A day after two-month-old boy was badly burnt in a fire inside the intensive care unit, KEM Hospital has said it will treat the child for free. Prince, who was undergoing treatment for a heart condition, is currently being treated for pneumonia and continues to be on ventilator.
The hospital has, however, not offered any compensation to his parents, who came to Mumbai from Varanasi for their son's treatment. Leader of Opposition Ravi Raja on Friday demanded compensation for the family and a third-party inquiry into the incident.
"We have administered antibiotics for pneumonia and conduct an X-Ray a few days later. We will operate on Prince, who has a congenital heart defect, once he is stable. Doctors are also closely monitoring his burn," said Dr Mukesh Agarwal, head of department of paediatrics.
Meanwhile, Prince's family has alleged that the hospital staff informed the parents, who was sleeping outside the ICU when the fire broke out, about the burn only an hour later. The fire broke out in the ECG cables suspected to have been caused by a short circuit, around midnight on Wednesday.
"We were outside the ICU since parents are not allowed to spend the night inside. Around 3 am, I heard the commotion and saw guards rushing inside the ICU, but we weren't allowed in. I knew there was a fire but didn't know that my son was injured until the guards came out an hour later and told me," said father Pannelal Rajbhar.
Pannelal said the hospital authorities have assured him that they will treat his son for all the problems free of charge. His relative, Satiram Hardeo Rajbhar, said, "We just want him to get better soon. Such an incident shouldn't have happened in the first place. Even the doctors said that such a thing had never happened before."

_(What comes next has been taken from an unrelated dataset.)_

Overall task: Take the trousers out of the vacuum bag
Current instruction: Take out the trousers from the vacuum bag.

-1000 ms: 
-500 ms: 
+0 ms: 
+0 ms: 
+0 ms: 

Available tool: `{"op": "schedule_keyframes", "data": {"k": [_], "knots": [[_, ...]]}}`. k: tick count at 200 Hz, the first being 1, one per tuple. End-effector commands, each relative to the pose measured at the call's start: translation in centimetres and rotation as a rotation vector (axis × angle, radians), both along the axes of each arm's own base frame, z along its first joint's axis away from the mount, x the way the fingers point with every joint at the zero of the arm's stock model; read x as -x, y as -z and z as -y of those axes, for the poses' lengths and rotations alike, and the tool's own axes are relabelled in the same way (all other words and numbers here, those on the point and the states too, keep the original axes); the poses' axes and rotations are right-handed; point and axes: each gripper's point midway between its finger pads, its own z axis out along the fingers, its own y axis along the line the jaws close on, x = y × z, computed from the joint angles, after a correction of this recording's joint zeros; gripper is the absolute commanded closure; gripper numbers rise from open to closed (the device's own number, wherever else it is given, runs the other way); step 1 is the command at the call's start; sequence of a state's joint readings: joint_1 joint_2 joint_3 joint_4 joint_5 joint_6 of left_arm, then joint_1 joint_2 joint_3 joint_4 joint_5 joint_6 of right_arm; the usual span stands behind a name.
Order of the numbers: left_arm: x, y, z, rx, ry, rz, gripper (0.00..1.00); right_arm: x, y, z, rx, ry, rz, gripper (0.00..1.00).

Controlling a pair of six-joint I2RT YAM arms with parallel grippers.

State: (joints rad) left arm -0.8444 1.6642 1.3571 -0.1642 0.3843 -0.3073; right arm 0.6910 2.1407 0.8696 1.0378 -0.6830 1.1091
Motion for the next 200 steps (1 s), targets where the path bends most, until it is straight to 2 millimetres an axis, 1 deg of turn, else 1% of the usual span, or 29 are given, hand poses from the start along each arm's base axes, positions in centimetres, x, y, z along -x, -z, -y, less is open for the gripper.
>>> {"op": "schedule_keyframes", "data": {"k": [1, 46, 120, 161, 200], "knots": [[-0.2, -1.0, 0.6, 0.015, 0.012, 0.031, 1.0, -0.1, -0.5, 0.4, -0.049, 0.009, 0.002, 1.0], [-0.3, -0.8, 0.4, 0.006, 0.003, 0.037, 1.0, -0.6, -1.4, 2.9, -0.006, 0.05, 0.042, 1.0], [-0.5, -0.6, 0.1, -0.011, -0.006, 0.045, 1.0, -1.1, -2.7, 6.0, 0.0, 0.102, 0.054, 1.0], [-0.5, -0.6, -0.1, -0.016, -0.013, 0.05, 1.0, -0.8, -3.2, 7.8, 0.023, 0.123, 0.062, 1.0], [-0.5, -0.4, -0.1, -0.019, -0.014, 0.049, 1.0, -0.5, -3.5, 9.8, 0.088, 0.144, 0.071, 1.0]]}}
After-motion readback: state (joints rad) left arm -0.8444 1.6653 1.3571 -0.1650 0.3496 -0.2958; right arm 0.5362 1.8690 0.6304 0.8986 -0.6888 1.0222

Raja has, however, written to the BMC chief Praveen Pardeshi, demanding compensation for the child's family. He also met Ashwini Joshi, additional municipal commissioner, health. "This incident was KEM Hospital's fault and the family must be compensated. Patients and family members have long complained that the electricity lines and appliances at civic hospitals are old. This is a serious matter and they should be repaired on priority. An inspection of fire safety equipment should be done as well," he said.